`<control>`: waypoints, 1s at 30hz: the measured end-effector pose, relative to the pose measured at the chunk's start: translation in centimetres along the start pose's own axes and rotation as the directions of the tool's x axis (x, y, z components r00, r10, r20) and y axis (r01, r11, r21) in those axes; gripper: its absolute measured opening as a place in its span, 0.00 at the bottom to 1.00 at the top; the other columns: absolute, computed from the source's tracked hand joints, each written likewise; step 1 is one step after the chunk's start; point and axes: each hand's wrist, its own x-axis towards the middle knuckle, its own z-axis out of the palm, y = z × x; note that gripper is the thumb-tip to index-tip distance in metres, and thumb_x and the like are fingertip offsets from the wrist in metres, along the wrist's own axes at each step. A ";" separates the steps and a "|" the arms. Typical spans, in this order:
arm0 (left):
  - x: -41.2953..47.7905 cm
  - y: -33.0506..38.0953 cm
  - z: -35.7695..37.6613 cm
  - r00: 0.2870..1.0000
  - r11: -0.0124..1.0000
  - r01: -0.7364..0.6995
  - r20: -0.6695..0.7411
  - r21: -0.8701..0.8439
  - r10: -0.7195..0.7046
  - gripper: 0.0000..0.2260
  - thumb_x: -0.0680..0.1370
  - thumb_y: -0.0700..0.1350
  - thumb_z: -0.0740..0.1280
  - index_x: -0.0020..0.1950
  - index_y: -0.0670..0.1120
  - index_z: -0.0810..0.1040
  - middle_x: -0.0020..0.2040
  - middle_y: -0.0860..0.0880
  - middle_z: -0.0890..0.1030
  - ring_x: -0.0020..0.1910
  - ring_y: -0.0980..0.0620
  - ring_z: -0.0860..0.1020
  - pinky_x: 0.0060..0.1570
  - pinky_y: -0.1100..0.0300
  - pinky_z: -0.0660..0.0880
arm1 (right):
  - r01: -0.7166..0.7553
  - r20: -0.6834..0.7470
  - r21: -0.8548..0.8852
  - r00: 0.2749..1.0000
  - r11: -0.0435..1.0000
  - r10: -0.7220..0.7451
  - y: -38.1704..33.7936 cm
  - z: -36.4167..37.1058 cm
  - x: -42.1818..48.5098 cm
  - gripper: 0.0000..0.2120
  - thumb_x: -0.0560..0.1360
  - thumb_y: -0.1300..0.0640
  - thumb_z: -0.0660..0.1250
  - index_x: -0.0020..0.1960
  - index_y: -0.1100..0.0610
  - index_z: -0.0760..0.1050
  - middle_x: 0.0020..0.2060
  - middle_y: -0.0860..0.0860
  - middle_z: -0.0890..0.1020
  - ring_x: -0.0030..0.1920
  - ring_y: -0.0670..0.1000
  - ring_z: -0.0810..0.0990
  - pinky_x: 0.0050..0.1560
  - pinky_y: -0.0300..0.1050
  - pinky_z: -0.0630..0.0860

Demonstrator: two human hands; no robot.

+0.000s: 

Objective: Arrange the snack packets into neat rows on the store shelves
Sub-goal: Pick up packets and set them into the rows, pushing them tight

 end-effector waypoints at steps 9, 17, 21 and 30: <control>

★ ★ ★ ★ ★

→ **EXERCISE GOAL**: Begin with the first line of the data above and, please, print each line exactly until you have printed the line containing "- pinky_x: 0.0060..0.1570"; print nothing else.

→ **ANSWER TO THE PROBLEM**:
`<control>`: waypoints, 1s at 30hz: the measured end-effector pose, relative to the pose measured at the chunk's start: translation in centimetres along the start pose's own axes and rotation as the directions of the tool's x axis (x, y, z components r00, r10, r20) and y axis (r01, r11, r21) in those axes; gripper: its absolute measured opening as a place in its span, 0.00 at the bottom to 1.00 at the top; the other columns: absolute, computed from the source's tracked hand joints, each written likewise; step 1 is one step after the chunk's start; point and axes: each hand's wrist, its own x-axis towards the middle knuckle, its own z-axis out of the palm, y = z × x; note that gripper is the thumb-tip to index-tip distance in metres, and thumb_x and the like are fingertip offsets from the wrist in metres, along the wrist's own axes at each step. A ";" separates the steps and a "|" the arms. Typical spans, in this order:
arm0 (left):
  - x: -41.2953..47.7905 cm
  - y: -33.0506..38.0953 cm
  - z: -35.7695..37.6613 cm
  - r00: 0.2870..1.0000
  - r11: -0.0124..1.0000
  - r01: -0.7364..0.6995
  - r20: -0.6695..0.7411
  - r21: -0.8701..0.8439
  - r10: -0.7195..0.7046
  - gripper: 0.0000..0.2260
  - thumb_x: -0.0680..0.1370
  - thumb_y: -0.0700..0.1350
  - thumb_z: -0.0740..0.1280
  - index_x: -0.0020..0.1950
  - index_y: -0.0670..0.1120
  - index_z: -0.0810..0.1040
  - middle_x: -0.0020..0.2040
  - middle_y: -0.0860..0.0880
  - middle_z: -0.0890..0.1030
  - ring_x: -0.0020..0.1910
  - ring_y: -0.0980..0.0620
  - ring_z: -0.0860..0.1020
  - pinky_x: 0.0060..0.1570

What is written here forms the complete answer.